DIRECTIONS FOR THIS TASK =
Each line of the records that includes "table" should be found and copied.

[Records excerpted from a collection]
= = = =

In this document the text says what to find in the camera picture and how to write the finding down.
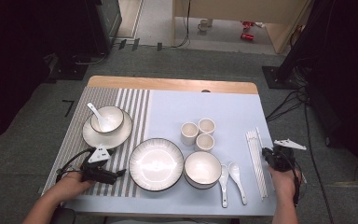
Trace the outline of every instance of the floor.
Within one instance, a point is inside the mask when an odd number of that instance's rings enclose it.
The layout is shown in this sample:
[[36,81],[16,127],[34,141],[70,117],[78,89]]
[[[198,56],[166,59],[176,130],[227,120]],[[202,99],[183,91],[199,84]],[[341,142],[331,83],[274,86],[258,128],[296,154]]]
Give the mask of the floor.
[[[117,42],[126,39],[132,43],[139,38],[139,45],[172,46],[172,1],[167,0],[120,0],[123,22],[117,34]],[[264,27],[252,26],[247,34],[254,40],[243,40],[243,26],[240,21],[214,20],[213,26],[202,32],[200,19],[189,19],[188,40],[182,46],[186,49],[206,49],[244,53],[276,54]],[[174,46],[186,38],[186,18],[175,18]],[[281,53],[287,55],[290,46]]]

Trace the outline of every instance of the gray carpet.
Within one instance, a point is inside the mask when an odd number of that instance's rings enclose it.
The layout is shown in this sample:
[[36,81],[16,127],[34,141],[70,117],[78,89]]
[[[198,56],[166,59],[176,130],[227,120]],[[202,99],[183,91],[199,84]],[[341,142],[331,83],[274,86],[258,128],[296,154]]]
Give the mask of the gray carpet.
[[[166,77],[254,82],[265,114],[280,104],[290,91],[270,90],[261,66],[279,66],[283,56],[163,49],[131,46],[118,50],[101,63],[90,65],[83,81],[58,80],[43,83],[0,136],[0,223],[20,223],[40,196],[62,140],[75,112],[81,92],[93,75],[124,77]],[[68,117],[69,103],[75,101]],[[324,183],[335,223],[358,223],[358,159],[345,148],[329,148],[324,132],[307,108],[315,161]],[[273,140],[290,138],[308,146],[304,107],[268,123]],[[296,159],[308,181],[297,207],[301,223],[329,223],[324,196],[312,165],[310,151],[296,151]],[[339,182],[355,181],[342,187]],[[78,216],[77,223],[103,223],[103,217]],[[244,218],[241,223],[270,223],[265,218]]]

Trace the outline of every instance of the small white cup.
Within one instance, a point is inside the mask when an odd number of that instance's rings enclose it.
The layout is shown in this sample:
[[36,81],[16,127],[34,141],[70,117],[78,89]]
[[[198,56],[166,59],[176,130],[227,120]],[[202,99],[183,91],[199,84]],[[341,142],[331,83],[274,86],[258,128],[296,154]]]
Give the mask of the small white cup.
[[199,133],[208,133],[213,135],[214,122],[211,119],[201,119],[199,121]]
[[194,149],[196,151],[210,152],[214,146],[214,139],[210,134],[202,133],[197,137]]
[[199,127],[195,123],[188,122],[182,125],[180,140],[186,146],[194,145],[198,135]]

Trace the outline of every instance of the red object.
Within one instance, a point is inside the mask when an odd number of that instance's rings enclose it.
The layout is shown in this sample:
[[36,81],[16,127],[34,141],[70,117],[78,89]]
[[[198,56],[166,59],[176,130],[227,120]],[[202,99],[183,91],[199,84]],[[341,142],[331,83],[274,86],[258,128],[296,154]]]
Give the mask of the red object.
[[246,39],[246,40],[253,40],[255,37],[253,35],[248,35],[246,33],[242,33],[241,34],[241,39]]
[[255,23],[252,21],[243,21],[242,25],[243,25],[243,30],[248,30],[251,28],[251,26],[253,26]]

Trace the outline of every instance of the plate rim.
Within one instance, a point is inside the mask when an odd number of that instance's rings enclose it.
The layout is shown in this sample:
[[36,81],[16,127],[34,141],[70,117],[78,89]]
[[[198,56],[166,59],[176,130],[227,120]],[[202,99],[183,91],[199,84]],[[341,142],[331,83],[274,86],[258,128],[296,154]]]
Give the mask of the plate rim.
[[[145,142],[152,141],[152,140],[165,140],[165,141],[168,141],[168,142],[170,142],[171,144],[173,144],[174,146],[176,146],[176,148],[178,149],[178,151],[179,151],[180,154],[182,155],[182,161],[183,161],[182,164],[183,164],[183,167],[182,167],[181,174],[178,176],[178,178],[177,178],[171,185],[169,185],[169,186],[168,186],[167,188],[165,188],[165,189],[147,189],[147,188],[144,188],[144,187],[142,187],[140,184],[138,184],[138,183],[134,180],[134,178],[132,177],[132,173],[131,173],[131,159],[132,159],[133,153],[134,153],[135,150],[138,148],[138,146],[140,146],[141,144],[143,144],[143,143],[145,143]],[[141,188],[141,189],[144,189],[144,190],[147,190],[147,191],[151,191],[151,192],[159,192],[159,191],[163,191],[163,190],[172,188],[172,187],[180,180],[180,178],[181,178],[182,175],[183,175],[183,171],[185,170],[185,157],[184,157],[184,155],[183,155],[182,150],[179,148],[179,146],[177,146],[173,141],[170,141],[170,140],[168,140],[168,139],[166,139],[166,138],[162,138],[162,137],[154,137],[154,138],[146,139],[146,140],[144,140],[143,142],[141,142],[138,146],[136,146],[136,147],[134,148],[134,150],[132,151],[132,153],[131,153],[131,155],[130,155],[130,159],[129,159],[129,173],[130,173],[130,176],[131,176],[132,181],[136,184],[136,186],[138,186],[138,187]]]

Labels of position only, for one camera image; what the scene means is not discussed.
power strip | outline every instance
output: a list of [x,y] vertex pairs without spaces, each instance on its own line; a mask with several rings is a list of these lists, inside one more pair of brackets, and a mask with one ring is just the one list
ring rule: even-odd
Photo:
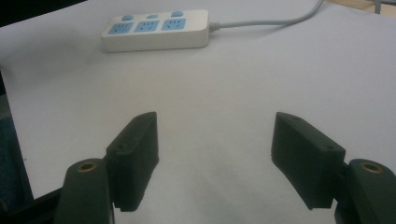
[[109,52],[202,48],[209,43],[209,12],[118,16],[101,33],[101,39]]

black plastic part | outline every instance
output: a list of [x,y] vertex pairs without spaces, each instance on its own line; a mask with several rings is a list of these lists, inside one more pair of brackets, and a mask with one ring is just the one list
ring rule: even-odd
[[103,160],[80,161],[69,167],[54,223],[114,223]]
[[57,189],[7,214],[0,223],[52,223],[62,189]]
[[389,168],[353,160],[347,185],[362,224],[396,224],[396,176]]
[[330,208],[346,151],[303,119],[276,113],[272,160],[306,206]]
[[115,207],[136,210],[159,162],[157,114],[135,117],[107,148],[105,160]]

blue switch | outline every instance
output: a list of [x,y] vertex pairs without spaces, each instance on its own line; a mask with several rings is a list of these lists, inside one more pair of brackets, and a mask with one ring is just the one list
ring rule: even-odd
[[131,20],[133,20],[133,19],[134,19],[134,17],[131,16],[131,15],[126,15],[126,16],[123,16],[123,17],[122,17],[122,20],[123,20],[123,21],[131,21]]
[[172,17],[181,17],[184,13],[182,11],[174,11],[172,12]]
[[146,19],[157,19],[158,15],[148,15]]

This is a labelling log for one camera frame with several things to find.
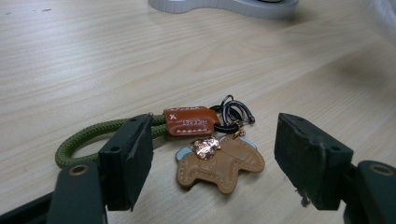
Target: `braided cord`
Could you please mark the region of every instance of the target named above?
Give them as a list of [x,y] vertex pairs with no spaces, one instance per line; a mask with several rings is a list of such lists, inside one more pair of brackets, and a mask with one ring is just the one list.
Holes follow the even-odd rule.
[[[93,124],[78,133],[73,134],[67,138],[55,153],[55,161],[59,168],[64,168],[67,165],[81,162],[81,161],[98,161],[98,153],[94,153],[88,156],[72,158],[73,153],[83,146],[94,137],[105,133],[116,132],[128,119],[115,119],[102,123]],[[158,138],[166,135],[166,124],[165,117],[163,115],[157,115],[152,120],[151,133],[152,138]]]

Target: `bear-shaped leather charm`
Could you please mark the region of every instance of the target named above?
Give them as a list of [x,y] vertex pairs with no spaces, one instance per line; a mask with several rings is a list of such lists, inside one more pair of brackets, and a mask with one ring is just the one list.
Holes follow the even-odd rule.
[[183,147],[177,153],[177,181],[182,187],[189,188],[195,180],[201,179],[215,183],[221,193],[231,194],[236,187],[239,170],[259,173],[264,169],[264,158],[247,139],[233,139],[232,134],[227,134],[220,138],[219,144],[207,160],[200,159],[199,154],[189,147]]

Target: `wooden table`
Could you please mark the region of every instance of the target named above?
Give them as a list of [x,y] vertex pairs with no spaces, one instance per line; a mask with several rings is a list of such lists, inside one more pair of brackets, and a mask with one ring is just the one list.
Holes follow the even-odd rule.
[[302,0],[282,21],[166,14],[147,1],[3,1],[0,214],[53,191],[54,153],[82,128],[232,94],[256,117],[247,138],[264,172],[241,174],[231,196],[203,182],[183,190],[175,154],[190,140],[161,140],[134,212],[110,212],[109,223],[342,223],[343,204],[301,207],[274,159],[277,115],[310,120],[354,149],[354,164],[396,166],[395,58],[344,0]]

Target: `gold charm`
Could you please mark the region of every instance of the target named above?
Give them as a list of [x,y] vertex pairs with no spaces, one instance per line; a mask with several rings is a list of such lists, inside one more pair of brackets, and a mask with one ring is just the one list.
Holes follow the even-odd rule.
[[216,150],[220,149],[219,140],[212,136],[210,138],[198,139],[192,143],[192,151],[201,160],[207,161],[212,158]]

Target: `keychain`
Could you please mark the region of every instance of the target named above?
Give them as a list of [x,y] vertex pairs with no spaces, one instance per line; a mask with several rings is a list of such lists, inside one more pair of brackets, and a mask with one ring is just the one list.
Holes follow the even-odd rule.
[[245,113],[247,122],[253,123],[254,117],[242,103],[236,103],[232,98],[232,103],[228,105],[238,106],[241,113],[239,118],[243,121],[236,119],[235,114],[229,114],[231,107],[224,108],[227,105],[224,101],[218,107],[218,110],[222,110],[223,122],[236,124],[238,129],[222,136],[220,140],[214,136],[198,139],[192,142],[191,147],[183,147],[176,154],[177,181],[183,188],[190,188],[197,179],[201,179],[215,183],[221,193],[231,194],[236,187],[239,170],[259,173],[264,169],[264,158],[256,146],[243,137],[246,134],[243,129]]

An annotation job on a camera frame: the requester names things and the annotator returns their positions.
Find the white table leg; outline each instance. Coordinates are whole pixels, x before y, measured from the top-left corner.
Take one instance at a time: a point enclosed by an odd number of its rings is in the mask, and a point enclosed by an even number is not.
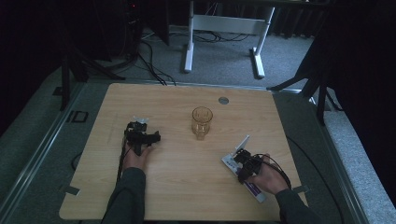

= = = =

ANSWER FOR THE TASK =
Target: `wooden table`
Find the white table leg; outline each instance. Coordinates are whole pixels, x before y, measured from the top-left corner.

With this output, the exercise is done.